» **Task brief**: The whole listing below is to be returned without alteration.

» **Information supplied**:
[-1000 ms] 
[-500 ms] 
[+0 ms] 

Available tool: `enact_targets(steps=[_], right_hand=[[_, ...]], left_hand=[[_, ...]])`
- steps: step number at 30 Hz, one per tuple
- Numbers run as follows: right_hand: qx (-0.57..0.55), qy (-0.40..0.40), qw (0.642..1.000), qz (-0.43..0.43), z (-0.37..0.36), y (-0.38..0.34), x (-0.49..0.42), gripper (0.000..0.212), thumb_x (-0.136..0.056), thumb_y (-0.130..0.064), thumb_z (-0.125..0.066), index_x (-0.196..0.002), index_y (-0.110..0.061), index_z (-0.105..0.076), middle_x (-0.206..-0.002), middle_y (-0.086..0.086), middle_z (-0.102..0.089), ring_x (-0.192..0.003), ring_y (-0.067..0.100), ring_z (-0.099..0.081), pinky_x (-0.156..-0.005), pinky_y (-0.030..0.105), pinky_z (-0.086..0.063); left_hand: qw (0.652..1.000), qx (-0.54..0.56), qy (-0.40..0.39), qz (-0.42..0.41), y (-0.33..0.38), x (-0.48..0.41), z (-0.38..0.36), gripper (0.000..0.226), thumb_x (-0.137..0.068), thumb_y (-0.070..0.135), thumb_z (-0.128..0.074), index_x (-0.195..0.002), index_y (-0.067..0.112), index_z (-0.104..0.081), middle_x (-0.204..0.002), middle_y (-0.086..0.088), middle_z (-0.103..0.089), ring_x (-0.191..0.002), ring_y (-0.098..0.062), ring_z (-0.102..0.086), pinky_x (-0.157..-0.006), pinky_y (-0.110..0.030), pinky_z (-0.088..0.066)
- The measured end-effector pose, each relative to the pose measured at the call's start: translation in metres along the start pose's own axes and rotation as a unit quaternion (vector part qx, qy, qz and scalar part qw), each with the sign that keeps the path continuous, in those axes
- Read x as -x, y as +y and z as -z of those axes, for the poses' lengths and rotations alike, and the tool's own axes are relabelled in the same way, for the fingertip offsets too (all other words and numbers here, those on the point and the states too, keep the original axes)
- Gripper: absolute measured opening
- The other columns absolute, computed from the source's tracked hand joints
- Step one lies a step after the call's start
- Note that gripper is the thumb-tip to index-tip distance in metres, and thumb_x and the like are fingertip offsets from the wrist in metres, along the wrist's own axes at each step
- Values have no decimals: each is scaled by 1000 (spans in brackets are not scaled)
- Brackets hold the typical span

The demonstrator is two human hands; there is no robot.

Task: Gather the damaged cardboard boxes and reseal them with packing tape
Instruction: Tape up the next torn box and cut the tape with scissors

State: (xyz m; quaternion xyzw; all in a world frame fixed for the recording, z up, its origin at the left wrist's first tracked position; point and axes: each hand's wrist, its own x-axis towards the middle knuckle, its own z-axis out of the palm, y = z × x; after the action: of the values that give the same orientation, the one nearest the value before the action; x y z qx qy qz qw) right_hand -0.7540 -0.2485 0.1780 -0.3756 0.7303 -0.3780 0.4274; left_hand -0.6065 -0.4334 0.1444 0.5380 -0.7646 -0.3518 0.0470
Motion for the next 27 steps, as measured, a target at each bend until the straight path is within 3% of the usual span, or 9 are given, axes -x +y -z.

» **Task result**:
[-1000 ms] 
[-500 ms] 
[+0 ms] 

Available tool: `enact_targets(steps=[_], right_hand=[[_, ...]], left_hand=[[_, ...]])`
- steps: step number at 30 Hz, one per tuple
- Numbers run as follows: right_hand: qx (-0.57..0.55), qy (-0.40..0.40), qw (0.642..1.000), qz (-0.43..0.43), z (-0.37..0.36), y (-0.38..0.34), x (-0.49..0.42), gripper (0.000..0.212), thumb_x (-0.136..0.056), thumb_y (-0.130..0.064), thumb_z (-0.125..0.066), index_x (-0.196..0.002), index_y (-0.110..0.061), index_z (-0.105..0.076), middle_x (-0.206..-0.002), middle_y (-0.086..0.086), middle_z (-0.102..0.089), ring_x (-0.192..0.003), ring_y (-0.067..0.100), ring_z (-0.099..0.081), pinky_x (-0.156..-0.005), pinky_y (-0.030..0.105), pinky_z (-0.086..0.063); left_hand: qw (0.652..1.000), qx (-0.54..0.56), qy (-0.40..0.39), qz (-0.42..0.41), y (-0.33..0.38), x (-0.48..0.41), z (-0.38..0.36), gripper (0.000..0.226), thumb_x (-0.137..0.068), thumb_y (-0.070..0.135), thumb_z (-0.128..0.074), index_x (-0.195..0.002), index_y (-0.067..0.112), index_z (-0.104..0.081), middle_x (-0.204..0.002), middle_y (-0.086..0.088), middle_z (-0.103..0.089), ring_x (-0.191..0.002), ring_y (-0.098..0.062), ring_z (-0.102..0.086), pinky_x (-0.157..-0.006), pinky_y (-0.110..0.030), pinky_z (-0.088..0.066)
- The measured end-effector pose, each relative to the pose measured at the call's start: translation in metres along the start pose's own axes and rotation as a unit quaternion (vector part qx, qy, qz and scalar part qw), each with the sign that keeps the path continuous, in those axes
- Read x as -x, y as +y and z as -z of those axes, for the poses' lengths and rotations alike, and the tool's own axes are relabelled in the same way, for the fingertip offsets too (all other words and numbers here, those on the point and the states too, keep the original axes)
- Gripper: absolute measured opening
- The other columns absolute, computed from the source's tracked hand joints
- Step one lies a step after the call's start
- Note that gripper is the thumb-tip to index-tip distance in metres, and thumb_x and the like are fingertip offsets from the wrist in metres, along the wrist's own axes at each step
- Values have no decimals: each is scaled by 1000 (spans in brackets are not scaled)
- Brackets hold the typical span

The demonstrator is two human hands; there is no robot.

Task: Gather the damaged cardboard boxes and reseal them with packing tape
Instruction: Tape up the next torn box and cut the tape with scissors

State: (xyz m; quaternion xyzw; all in a world frame fixed for the recording, z up, its origin at the left wrist's first tracked position; point and axes: each hand's wrist, its own x-axis towards the middle knuckle, its own z-axis out of the palm, y = z × x; after the action: of the values that give the same orientation, the one nearest the value before the action; x y z qx qy qz qw) right_hand -0.7540 -0.2485 0.1780 -0.3756 0.7303 -0.3780 0.4274; left_hand -0.6065 -0.4334 0.1444 0.5380 -0.7646 -0.3518 0.0470
Motion for the next 27 steps, as measured, a target at each bend until the straight path is within 3% of the usual span, or 9 are given, axes -x +y -z.

Nothing else is part of this output.